Volume 2009 | Article ID 417301 | https://doi.org/10.1155/2009/417301

Effect of Lower Extremity Bypass Surgery on Inflammatory Reaction and Endothelial Dysfunction in Type 2 Diabetic Patients

Pei-Hsuan Tsai,¹Jun-Jen Liu,²Szu-Yuan Chou,³Yao-Chung Chang,⁴and Sung-Ling Yeh¹

Academic Editor: Jan van Amsterdam

Received31 Oct 2008

Revised22 Jan 2009

Accepted11 Feb 2009

Published05 Apr 2009

Abstract

Diabetes mellitus (DM) is a metabolic disorder characterized by hyperglycemia and dyslipidemia. The abnormalities in nutrient metabolism and elevated inflammatory mediators resulting from DM lead to impairment of wound healing and vulnerability to infection and foot ulcers. Diabetic lower limb ischemia often leads to limb necrosis. Lower extremity bypass surgery (LEBS) is indicated to prevent limb loss in patients with critical leg ischemia. This study investigated the alteration of inflammatory and endothelium dysfunction markers before and after LEBS in DM patients. Twenty one type 2 DM patients with LEBS were included. Blood was drawn before and at 1 day and 7 days after surgery in the patients. Plasma soluble cellular adhesion molecule levels and blood leukocyte integrin expressions were measured. Also, plasma concentrations of endothelin-1 and nitric oxide were analyzed to evaluate the vascular endothelial function. The results showed that there were no significant differences in plasma cellular adhesion molecules, endothelin-1 and nitric oxide levels, nor did any differences in leukocyte integrin expressions before and after the operation. These results suggest that the efficacy of LEBS on alleviating inflammatory reaction and improving endothelial function in DM patients was not obvious.

1. Introduction

Diabetes mellitus (DM) was the 4th leading cause of death in Taiwan in 2007. Many diabetic patients have an increased risk of atherosclerosis, cerebrovascular disease, and peripheral vascular diseases [1]. The abnormalities in nutrient metabolism and elevated inflammatory mediators resulting from DM lead to impairment of wound healing and vulnerability to infection and foot ulcers. Diabetic lower limb ischemia caused by arterial occlusion is the most common foot injury leads to lower extremity amputation in DM patients [2]. Lower extremity bypass surgery (LEBS) is indicated to prevent limb loss in patients with critical leg ischemia. Previous studies revealed that a large reduction in major amputation rates is associated with the increase of LEBS [3, 4]. However, the efficacy of LEBS on inflammatory reaction in DM patients has not been evaluated and the changes in inflammatory mediators before and after the LEBS remain unknown.
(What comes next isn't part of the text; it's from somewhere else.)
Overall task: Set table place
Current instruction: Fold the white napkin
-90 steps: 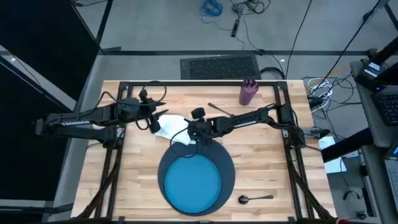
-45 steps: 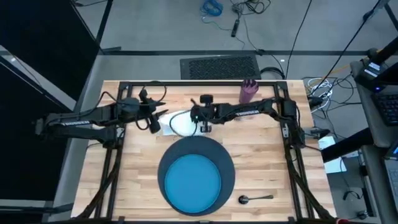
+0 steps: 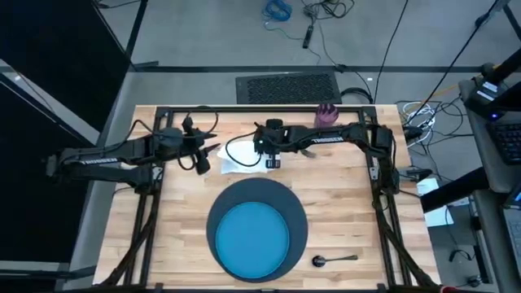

Endothelial dysfunction accompanied by upregulated inflammatory mediators is a major contributing factor to the pathogenesis of diabetic vascular complications [5]. The injured vasculature endothelium promotes the expressions of cellular adhesion molecules. Overexpressions of cellular adhesion molecule facilitate leukocyte-endothelial interactions which may aggravate inflammatory reaction and tissue damage [6]. Previous study demonstrated that increased levels of plasma soluble adhesion molecule occur in type 2 patients [7]. Endothelin-1 (ET-1) is a potent vasoconstrictor with mitogenic property. ET-1 stimulates vascular smooth muscle cells proliferation, a major step in the development of atherosclerosis [8]. Nitric oxide (NO) is a vasodilator produced by endothelial cells. Other key roles of NO include inhibiting platelet aggregation, smoothing muscle cells proliferation, reducing monocyte adherence, and so forth [9]. Previous study showed that at the onset of diabetes, the release or response to NO is reduced [10]. Both ET-1 and NO are important mediators in maintaining vascular functions. Since LEBS increases blood flow to tissues that may carry oxygen and nutrients to the lower extremities and improve the healing of the tissues [11], we hypothesized that the inflammatory process and vascular dysfunction are attenuated in DM patients undergoing LEBS. Therefore, the aim of this study was to investigate whether reperfusion of the lower extremities may improve the inflammation and endothelial dysfunction in DM patients.

2. Subjects and Methods

2.1. Subjects

This study was conducted from April to December 2006 at Taipei Medical University-affiliated Wan Fang Hospital. Twenty one type 2 DM patients with severe diabetic lower limb ischemia and underwent LEBS were enrolled in the experimental group. The diabetes duration was 6–30 years, with a mean of 18.2 years. Insulin and combined therapy if necessary were used to control blood glucose to within a range of 106–259 mg/dL. No leg infection was observed in LEBS patients, possibly because the operation was successful and the antibiotics used after the surgery. The protocol was approved by the hospital ethics committee, and all the patients gave their informed written consent prior to their participation in this study.

2.2. Blood Sampling

Blood samples were taken from each patient before and at 1 day and 7 days after the LEBS in DM patients. Ten milliliters of blood were drawn after 12 hours of fasting, placed in tubes containing ethylene diaminetetraacetic acid. Fresh blood samples were collected for the analysis of leukocyte CD11a/CD18 and CD11b/CD18 expressions. Plasma samples obtained from whole blood centrifugation at 3000 rpm for 10 minutes were stored at C until further analysis.

2.3. Measurements and Analytical Procedures

Total cholesterol, low-density lipoprotein cholesterol, high-density lipoprotein cholesterol, triglyceride, and creatinine were analyzed by an autoanalyser (Hitachi 7170, Tokyo, Japan). Blood HbA1C was measured using a commercial kit (Helena BioSciences, sunderland, UK). Procedures followed the manufacturer instructions.

2.4. Measurements of Plasma Et-1, No, Sicam-1, Svcam-1, and C-Reactive Protein Concentrations

Concentrations of plasma ET-1, soluble intracellular adhesion molecule (sICAM)-1, soluble vascular cell adhesion molecule (sVCAM)-1, and C-reactive protein (CRP) were measured using commercial enzyme-linked immunosorbent assay (ELISA) kits (R&D systems, Minneapolis, MN, USA). Concentrations of N/N were determined with a commercial kit (R&D systems). Procedures followed the manufacturer instructions. The minimum detectable dose of ET-1, sICAM-1, sVCAM-1, and CRP were 0.064 pg/mL, 0.35 ng/mL, 0.6 ng/mL, 1 ug/ml, respectively, for N/N was 0.25 uM.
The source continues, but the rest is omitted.